You are viewing a plain text version of this content. The canonical link for it is here.

Posted to issues@spark.apache.org by "Vinitha Reddy Gankidi (JIRA)" <ji...@apache.org> on 2019/06/27 18:20:00 UTC

[jira] [Created] (SPARK-28188) Materialize Dataframe API

Vinitha Reddy Gankidi created SPARK-28188:
---------------------------------------------

Summary: Materialize Dataframe API
Key: SPARK-28188
URL: https://issues.apache.org/jira/browse/SPARK-28188
Project: Spark
Issue Type: New Feature
Components: Spark Core
Affects Versions: 2.4.3
Reporter: Vinitha Reddy Gankidi

We have added a new API to materialize dataframes and our internal users have found it very useful. For use cases where you need to do different computations on the same dataframe, Spark recomputes the dataframe each time. This is problematic if evaluation of the dataframe is expensive.

Materialize is a Spark action. It is a way to let Spark explicitly know that the dataframe has already been computed. Once a dataframe is materialized, Spark skips all stages prior to the materialize when the dataframe is reused later on.

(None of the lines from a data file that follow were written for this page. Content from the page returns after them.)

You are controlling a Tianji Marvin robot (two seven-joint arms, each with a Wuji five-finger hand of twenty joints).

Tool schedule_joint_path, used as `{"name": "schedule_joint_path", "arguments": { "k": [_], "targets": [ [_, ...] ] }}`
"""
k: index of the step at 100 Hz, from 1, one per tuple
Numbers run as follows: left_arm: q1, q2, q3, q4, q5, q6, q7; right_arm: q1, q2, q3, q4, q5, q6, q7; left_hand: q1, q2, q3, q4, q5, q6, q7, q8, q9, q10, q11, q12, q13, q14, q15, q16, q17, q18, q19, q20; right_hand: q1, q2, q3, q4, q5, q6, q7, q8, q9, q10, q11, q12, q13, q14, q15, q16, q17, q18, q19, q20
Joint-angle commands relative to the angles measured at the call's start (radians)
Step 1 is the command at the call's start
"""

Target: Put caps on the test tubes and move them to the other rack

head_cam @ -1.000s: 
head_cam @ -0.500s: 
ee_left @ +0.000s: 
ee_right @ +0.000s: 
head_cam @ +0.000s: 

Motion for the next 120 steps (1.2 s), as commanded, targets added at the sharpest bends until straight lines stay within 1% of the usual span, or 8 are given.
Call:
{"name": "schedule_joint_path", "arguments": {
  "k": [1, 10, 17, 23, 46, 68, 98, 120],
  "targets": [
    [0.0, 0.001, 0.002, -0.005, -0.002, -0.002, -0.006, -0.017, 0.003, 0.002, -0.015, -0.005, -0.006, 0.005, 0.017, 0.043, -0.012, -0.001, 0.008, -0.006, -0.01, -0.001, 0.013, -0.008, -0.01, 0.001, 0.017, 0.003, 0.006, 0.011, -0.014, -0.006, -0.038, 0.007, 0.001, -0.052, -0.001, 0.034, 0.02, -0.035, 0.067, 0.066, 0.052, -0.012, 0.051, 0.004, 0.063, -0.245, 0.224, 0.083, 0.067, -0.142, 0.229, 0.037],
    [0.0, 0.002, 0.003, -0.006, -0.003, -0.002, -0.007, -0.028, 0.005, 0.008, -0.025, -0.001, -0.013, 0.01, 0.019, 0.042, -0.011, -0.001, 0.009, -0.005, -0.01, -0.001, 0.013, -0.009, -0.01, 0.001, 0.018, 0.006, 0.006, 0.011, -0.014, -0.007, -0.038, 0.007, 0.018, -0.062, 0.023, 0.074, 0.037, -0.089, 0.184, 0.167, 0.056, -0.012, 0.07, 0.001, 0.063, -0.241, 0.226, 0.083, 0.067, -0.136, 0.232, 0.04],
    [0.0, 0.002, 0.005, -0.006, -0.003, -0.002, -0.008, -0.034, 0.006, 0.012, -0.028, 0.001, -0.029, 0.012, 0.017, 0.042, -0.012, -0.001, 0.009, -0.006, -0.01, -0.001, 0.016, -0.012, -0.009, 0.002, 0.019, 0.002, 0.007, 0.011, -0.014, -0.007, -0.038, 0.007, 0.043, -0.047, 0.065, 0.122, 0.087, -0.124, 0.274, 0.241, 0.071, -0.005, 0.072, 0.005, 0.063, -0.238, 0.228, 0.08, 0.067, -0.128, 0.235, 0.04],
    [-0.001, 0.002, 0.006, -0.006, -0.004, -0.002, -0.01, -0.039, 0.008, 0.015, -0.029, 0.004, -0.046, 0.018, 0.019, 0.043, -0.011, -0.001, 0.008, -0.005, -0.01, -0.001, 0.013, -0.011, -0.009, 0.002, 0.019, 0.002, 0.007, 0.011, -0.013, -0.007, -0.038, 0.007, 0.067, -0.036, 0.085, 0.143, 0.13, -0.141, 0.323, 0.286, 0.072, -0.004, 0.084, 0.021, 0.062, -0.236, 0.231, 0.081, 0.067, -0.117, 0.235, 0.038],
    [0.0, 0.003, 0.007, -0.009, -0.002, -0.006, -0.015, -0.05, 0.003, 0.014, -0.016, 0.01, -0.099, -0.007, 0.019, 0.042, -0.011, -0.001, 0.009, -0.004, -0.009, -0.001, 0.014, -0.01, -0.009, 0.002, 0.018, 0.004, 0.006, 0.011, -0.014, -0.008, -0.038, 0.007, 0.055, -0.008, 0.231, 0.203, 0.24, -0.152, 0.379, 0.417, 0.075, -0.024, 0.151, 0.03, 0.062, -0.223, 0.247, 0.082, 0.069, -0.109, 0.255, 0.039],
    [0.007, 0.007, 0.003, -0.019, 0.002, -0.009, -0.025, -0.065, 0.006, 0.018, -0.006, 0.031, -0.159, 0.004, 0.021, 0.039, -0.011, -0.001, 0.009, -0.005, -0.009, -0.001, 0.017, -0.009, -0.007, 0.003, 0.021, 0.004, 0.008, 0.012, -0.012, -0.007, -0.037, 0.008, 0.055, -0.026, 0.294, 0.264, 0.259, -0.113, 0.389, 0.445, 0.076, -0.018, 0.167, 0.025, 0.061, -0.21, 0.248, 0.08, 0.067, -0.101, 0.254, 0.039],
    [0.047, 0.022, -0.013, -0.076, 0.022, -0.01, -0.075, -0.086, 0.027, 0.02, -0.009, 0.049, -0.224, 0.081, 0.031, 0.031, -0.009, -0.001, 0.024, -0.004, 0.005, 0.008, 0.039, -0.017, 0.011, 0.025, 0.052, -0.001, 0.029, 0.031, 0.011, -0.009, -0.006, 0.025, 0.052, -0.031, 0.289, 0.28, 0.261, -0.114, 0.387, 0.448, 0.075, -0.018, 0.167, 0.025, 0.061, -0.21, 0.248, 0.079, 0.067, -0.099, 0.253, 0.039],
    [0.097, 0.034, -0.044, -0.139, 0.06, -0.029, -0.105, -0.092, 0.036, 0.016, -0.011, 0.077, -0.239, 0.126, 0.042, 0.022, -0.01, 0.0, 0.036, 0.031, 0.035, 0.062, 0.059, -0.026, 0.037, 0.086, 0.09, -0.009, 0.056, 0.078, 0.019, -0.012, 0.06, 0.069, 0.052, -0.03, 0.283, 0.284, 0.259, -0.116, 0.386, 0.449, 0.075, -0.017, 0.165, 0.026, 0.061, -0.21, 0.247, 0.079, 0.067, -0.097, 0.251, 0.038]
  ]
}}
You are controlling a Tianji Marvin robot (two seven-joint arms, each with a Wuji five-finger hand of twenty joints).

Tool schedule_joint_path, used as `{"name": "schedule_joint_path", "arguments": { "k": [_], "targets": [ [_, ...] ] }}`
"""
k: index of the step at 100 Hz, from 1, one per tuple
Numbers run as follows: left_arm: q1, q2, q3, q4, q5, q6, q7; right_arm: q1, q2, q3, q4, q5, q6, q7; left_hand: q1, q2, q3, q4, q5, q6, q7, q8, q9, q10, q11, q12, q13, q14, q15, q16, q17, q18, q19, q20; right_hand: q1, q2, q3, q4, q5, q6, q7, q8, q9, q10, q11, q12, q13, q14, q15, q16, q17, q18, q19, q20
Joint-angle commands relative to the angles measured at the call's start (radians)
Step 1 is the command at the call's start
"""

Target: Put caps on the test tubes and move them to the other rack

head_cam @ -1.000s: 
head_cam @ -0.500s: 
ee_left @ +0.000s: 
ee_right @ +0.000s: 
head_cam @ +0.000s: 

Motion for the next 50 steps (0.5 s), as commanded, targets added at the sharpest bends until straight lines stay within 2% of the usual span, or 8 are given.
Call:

Spark may scan the same table twice if two queries load different columns. For example, the following two queries would scan the same data twice:
{code:java}
val tab = spark.table("some_table").filter("c LIKE '%match%'")

val num_groups = tab.agg(distinctCount($"a"))

val groups_with_b = tab.groupBy($"a").agg(min($"b") as "min"){code}

The same table is scanned twice because Spark doesn't know it should load b when the first query runs. You can use materialize to load and then reuse the data:

{code:java}
val materialized = spark.table("some_table").filter("c LIKE '%match%'")

.select($"a", $"b").repartition($"a").materialize()

val num_groups = materialized.agg(distinctCount($"a"))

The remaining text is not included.